- WORK REQUEST -
Give back the data below word for word. Any image in it should be left out.
• • • • • • •
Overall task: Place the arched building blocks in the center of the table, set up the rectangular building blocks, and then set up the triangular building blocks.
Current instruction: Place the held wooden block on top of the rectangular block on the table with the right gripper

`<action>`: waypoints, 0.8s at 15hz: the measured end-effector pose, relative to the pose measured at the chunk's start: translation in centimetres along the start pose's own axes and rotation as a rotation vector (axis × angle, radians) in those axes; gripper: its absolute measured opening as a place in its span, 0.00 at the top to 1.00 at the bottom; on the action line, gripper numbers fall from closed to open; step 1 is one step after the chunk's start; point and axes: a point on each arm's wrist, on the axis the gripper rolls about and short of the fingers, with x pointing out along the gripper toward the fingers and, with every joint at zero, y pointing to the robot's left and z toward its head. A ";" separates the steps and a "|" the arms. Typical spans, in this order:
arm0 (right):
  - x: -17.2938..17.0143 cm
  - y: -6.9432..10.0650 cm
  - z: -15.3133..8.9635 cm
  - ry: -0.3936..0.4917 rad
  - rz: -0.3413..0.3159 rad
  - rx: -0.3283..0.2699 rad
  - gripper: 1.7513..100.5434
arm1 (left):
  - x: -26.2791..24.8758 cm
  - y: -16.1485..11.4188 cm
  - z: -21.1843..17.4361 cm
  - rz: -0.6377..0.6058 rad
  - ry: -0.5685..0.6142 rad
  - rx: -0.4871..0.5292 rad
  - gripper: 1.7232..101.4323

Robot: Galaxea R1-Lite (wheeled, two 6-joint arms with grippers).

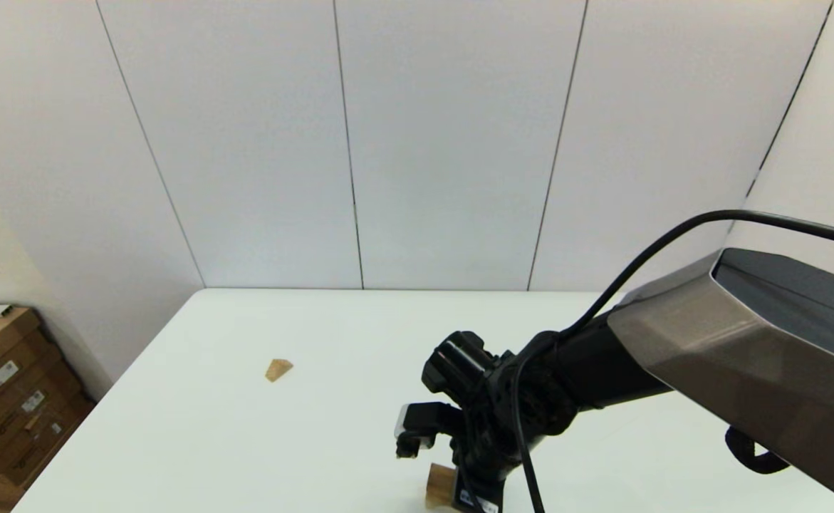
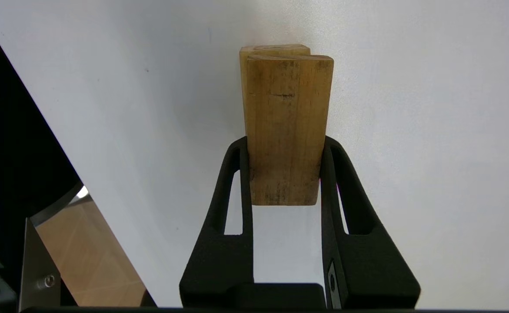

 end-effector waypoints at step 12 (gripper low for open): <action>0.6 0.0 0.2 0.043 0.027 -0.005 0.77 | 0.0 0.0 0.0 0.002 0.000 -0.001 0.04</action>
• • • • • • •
- EXPECTED ANSWER -
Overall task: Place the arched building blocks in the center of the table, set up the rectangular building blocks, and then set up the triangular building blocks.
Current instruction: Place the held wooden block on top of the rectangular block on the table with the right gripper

`<action>`: waypoints, 0.8s at 15hz: the measured end-effector pose, relative to the pose measured at the chunk's start: translation in centimetres along the start pose's own axes and rotation as a rotation vector (axis × angle, radians) in those axes; gripper: its absolute measured opening as a place in its span, 0.00 at the top to 1.00 at the bottom; on the action line, gripper numbers fall from closed to open; step 1 is one step after the chunk's start; point and axes: a point on each arm's wrist, on the axis the gripper rolls about and short of the fingers, with x pointing out along the gripper toward the fingers and, with every joint at zero, y pointing to the robot's left and z toward its head. A ";" separates the steps and a "|" the arms. Typical spans, in this order:
arm0 (right):
  - x: -17.2938..17.0143 cm
  - y: -6.9432..10.0650 cm
  - z: -15.3133..8.9635 cm
  - ry: -0.3936..0.4917 rad
  - rz: -0.3413..0.3159 rad
  - rx: -0.3283..0.2699 rad
  - gripper: 1.7513..100.5434
arm1 (left):
  - x: -26.2791..24.8758 cm
  - y: -16.1485..11.4188 cm
  - z: -21.1843..17.4361 cm
  - rz: -0.6377..0.6058 rad
  - ry: -0.5685..0.6142 rad
  - rx: -0.4871..0.5292 rad
  - gripper: 1.7232..101.4323

Robot: Galaxea R1-Lite (wheeled, two 6-joint arms with grippers).


 end-effector waypoints at step 12 (gripper low for open): <action>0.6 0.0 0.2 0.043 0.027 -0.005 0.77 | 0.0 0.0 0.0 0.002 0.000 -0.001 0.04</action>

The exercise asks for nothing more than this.